What parent doesn’t want to be included among their child’s most valued advisors—or even better, their first choice?! That can be your reality with a little intentionality and consistency.
Your Child’s Life Coach
Becoming your child’s life coach starts early. But don’t be dismayed if you’ve lost those early years—you can start today, whatever their age.
Here are seven ways that helped me keep my kids coming back for my advice:
- Build relational equity. You can’t force anyone to want to reach out to you. That privilege comes as the result of investing lots of time into the relationship. Talking. Being interested in their life. Becoming that trusted person. Remember: kids don’t care how much you know until they know how much you care. That takes time—and lots of it, so…

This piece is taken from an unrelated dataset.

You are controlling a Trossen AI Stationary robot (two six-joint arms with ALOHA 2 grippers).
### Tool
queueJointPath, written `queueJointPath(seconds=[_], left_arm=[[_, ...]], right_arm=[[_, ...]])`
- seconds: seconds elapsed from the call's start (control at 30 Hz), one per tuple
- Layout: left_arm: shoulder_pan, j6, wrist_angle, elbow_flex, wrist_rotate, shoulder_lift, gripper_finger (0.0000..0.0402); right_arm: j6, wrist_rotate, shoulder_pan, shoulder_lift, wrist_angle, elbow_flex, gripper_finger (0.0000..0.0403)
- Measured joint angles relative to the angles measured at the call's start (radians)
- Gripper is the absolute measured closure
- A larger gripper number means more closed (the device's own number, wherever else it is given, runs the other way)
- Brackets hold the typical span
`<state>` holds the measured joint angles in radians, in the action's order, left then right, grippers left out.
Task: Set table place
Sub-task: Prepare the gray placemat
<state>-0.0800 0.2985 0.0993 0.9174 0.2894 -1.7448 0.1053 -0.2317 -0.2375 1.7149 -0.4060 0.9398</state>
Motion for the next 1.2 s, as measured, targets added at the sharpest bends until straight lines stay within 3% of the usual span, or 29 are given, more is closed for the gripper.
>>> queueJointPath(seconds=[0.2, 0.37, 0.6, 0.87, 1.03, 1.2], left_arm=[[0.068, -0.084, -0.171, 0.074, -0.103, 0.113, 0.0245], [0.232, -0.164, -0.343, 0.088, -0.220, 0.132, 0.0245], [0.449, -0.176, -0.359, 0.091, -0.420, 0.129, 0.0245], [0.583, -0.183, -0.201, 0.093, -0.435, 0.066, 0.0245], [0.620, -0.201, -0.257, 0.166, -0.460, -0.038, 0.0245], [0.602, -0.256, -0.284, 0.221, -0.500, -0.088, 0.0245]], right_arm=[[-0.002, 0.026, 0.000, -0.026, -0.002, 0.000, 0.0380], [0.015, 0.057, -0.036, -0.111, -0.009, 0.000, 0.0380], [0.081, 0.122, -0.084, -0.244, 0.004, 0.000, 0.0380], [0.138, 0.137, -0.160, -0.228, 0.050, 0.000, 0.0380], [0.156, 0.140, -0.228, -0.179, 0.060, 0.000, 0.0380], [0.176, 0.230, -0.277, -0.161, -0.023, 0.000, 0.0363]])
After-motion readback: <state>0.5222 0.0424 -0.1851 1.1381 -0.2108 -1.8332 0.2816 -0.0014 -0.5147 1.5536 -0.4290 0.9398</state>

Create the context. Before a person actually gets to the point where he will reach out on their own, you need to have had lots of scheduled time together. The best way to do that is to have a regular time blocked out to spend undistracted time with your child. That’s what I call Special Time and is summarized in my free ebook, 7 Ways To Supercharge Your Family This Week. As I’ve said before, quality time happens through quantity of time.

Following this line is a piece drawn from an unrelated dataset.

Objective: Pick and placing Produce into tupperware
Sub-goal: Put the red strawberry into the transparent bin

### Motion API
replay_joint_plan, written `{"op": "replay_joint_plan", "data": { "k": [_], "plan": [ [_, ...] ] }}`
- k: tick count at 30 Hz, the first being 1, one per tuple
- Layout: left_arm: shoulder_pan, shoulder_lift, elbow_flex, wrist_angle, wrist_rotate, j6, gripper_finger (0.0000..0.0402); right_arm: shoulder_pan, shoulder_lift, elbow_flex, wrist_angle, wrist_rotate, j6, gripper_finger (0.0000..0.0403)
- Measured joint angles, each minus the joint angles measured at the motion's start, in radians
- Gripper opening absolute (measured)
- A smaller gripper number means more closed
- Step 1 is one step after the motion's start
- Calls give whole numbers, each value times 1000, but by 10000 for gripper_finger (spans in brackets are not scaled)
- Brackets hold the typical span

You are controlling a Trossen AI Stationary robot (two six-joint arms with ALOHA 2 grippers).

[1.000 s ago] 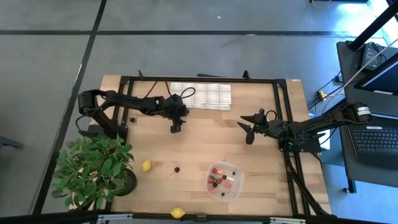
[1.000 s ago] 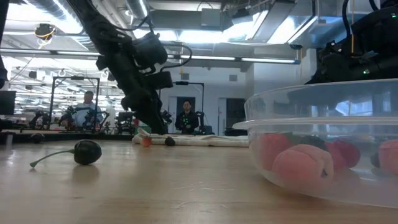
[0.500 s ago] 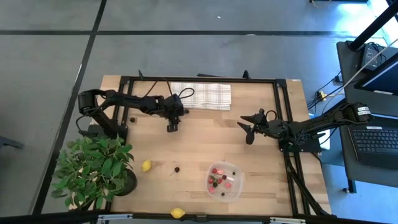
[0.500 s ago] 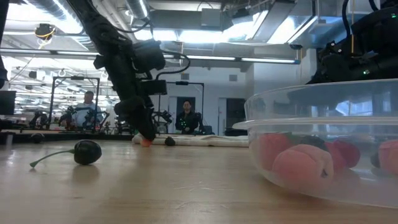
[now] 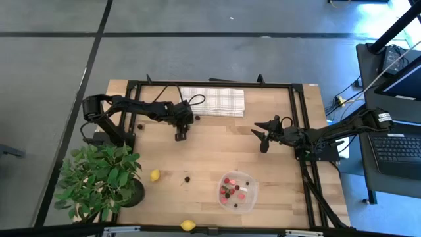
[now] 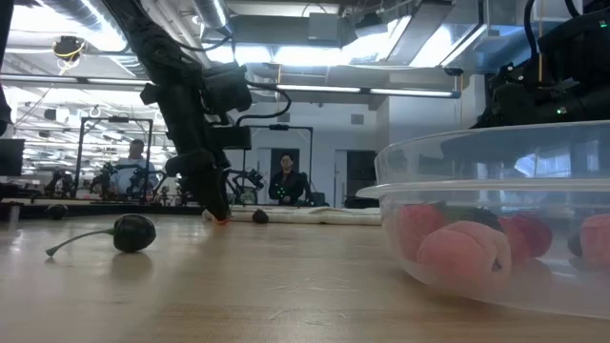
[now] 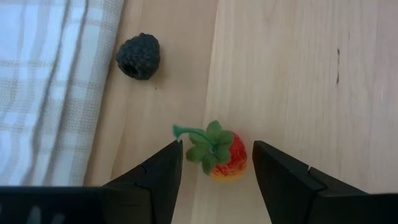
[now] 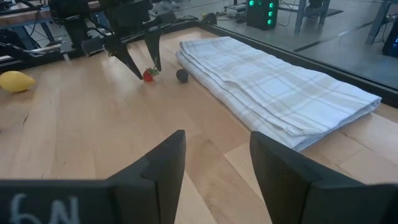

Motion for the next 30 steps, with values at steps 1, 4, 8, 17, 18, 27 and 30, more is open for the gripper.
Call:
{"op": "replay_joint_plan", "data": {
  "k": [1,4,8,17,18,27,30],
  "plan": [
    [0,0,0,0,0,-1,188,0,0,0,0,0,0,182],
    [0,0,0,2,1,-21,188,0,0,0,0,0,0,182],
    [-7,9,0,4,1,-27,188,0,0,0,0,0,0,182],
    [-42,37,3,29,-18,-25,180,0,0,0,0,0,-1,182],
    [-43,37,3,28,-26,-25,175,0,0,0,1,0,-1,182],
    [-43,37,3,6,-28,-21,135,0,0,0,0,0,0,182],
    [-43,38,3,4,-29,-21,133,0,0,0,1,0,0,182]
  ]
}}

Don’t freak out. When your kids trust you and you encourage an open door for conversation, they will most likely ask you questions that take you a bit by surprise. That’s exactly what you want so don’t freak out! If you overreact, they will be more hesitant to ask next time. My kids have asked me the definition for just about every profanity imaginable. We’ve talked sex—and much beyond birds and bees stuff. Let them know nothing is off the table so keep the freak-outs contained and they will keep asking.

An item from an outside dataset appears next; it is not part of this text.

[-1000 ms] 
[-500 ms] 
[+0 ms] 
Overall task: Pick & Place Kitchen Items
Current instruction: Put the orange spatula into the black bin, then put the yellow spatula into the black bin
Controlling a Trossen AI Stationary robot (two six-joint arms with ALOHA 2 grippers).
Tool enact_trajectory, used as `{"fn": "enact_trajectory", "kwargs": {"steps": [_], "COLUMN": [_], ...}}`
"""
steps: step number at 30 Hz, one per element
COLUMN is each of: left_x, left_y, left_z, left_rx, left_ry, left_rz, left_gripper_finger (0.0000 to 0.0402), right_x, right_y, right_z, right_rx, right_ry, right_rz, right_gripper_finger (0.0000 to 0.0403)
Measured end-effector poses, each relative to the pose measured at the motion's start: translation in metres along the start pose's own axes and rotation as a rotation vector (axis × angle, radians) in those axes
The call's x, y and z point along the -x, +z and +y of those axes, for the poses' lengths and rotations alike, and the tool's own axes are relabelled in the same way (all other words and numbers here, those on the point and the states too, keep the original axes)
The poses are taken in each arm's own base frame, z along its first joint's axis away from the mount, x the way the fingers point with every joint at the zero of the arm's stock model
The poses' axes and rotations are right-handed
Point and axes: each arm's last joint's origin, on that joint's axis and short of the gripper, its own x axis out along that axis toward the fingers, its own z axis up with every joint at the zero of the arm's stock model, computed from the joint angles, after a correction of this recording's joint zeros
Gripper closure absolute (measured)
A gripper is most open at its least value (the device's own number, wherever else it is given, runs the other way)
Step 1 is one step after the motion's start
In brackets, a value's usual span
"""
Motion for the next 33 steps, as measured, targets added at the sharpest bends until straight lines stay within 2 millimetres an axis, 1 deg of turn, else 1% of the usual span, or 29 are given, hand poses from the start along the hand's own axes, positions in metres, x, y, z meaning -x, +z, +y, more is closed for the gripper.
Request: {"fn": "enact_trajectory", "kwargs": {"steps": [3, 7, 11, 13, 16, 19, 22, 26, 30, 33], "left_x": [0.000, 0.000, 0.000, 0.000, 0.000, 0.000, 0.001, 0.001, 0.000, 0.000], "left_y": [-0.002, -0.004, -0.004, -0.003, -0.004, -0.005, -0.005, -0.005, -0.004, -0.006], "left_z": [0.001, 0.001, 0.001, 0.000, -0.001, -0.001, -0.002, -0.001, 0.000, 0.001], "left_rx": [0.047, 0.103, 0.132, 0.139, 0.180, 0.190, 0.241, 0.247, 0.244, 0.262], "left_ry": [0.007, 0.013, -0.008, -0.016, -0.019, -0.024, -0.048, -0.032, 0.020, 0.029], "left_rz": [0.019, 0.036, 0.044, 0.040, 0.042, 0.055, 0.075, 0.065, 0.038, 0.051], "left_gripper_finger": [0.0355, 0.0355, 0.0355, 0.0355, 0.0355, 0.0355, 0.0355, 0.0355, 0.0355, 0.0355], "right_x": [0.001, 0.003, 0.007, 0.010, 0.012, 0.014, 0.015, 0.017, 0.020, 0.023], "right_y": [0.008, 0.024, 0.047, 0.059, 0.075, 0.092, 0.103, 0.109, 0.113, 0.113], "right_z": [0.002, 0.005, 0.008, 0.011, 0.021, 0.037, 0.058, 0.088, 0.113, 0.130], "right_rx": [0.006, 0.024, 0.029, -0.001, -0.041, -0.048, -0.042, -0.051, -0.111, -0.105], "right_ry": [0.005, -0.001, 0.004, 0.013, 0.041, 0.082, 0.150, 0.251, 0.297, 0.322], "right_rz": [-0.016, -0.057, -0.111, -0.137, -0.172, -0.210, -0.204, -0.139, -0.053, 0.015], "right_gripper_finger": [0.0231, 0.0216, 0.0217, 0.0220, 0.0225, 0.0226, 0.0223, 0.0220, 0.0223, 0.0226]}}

Answer the right question. Make sure you understand what they’re asking. 7-year old Johnny asked his dad where he came from. Although this question came earlier than expected, his dad calmly began to explain the birds and the bees. Afterward, a shocked Johnny said, “Well Billy said he came from Philadelphia and I just wondered where I came from!” Take a moment to clarify before you launch into a response that’s unnecessary.
Don’t exhaust the subject. The beauty of a long-lasting relationship is that it is just one ongoing conversation. Especially when a child is young, answer with just enough to satisfy their curiosity at the moment (see #4 above) and leave the door open for more discussion later when desired.
Share from your life experience. Your child wants to know about you and how you’ve handled similar situations as them. So when appropriate, draw from your experience and share a story that adds some life instruction for them. Speaking of life instruction…
Help your child with the take-away. We have so many choice teaching moments almost daily when our kids feel free to ask us about whatever. Sometimes their questions require simple information. But wherever possible, seize the opportunity to teach application. How should we act/respond in light of this information? Set in the context of your family values.
These simple principles can help you create an open-door culture between you and your child. Make time to hang out, talk, have fun. Then don’t be surprised when you hear, “Hey Dad/Mom, I was wondering about…”. That never gets old!
Kids don’t care how much you know until they know how much you care.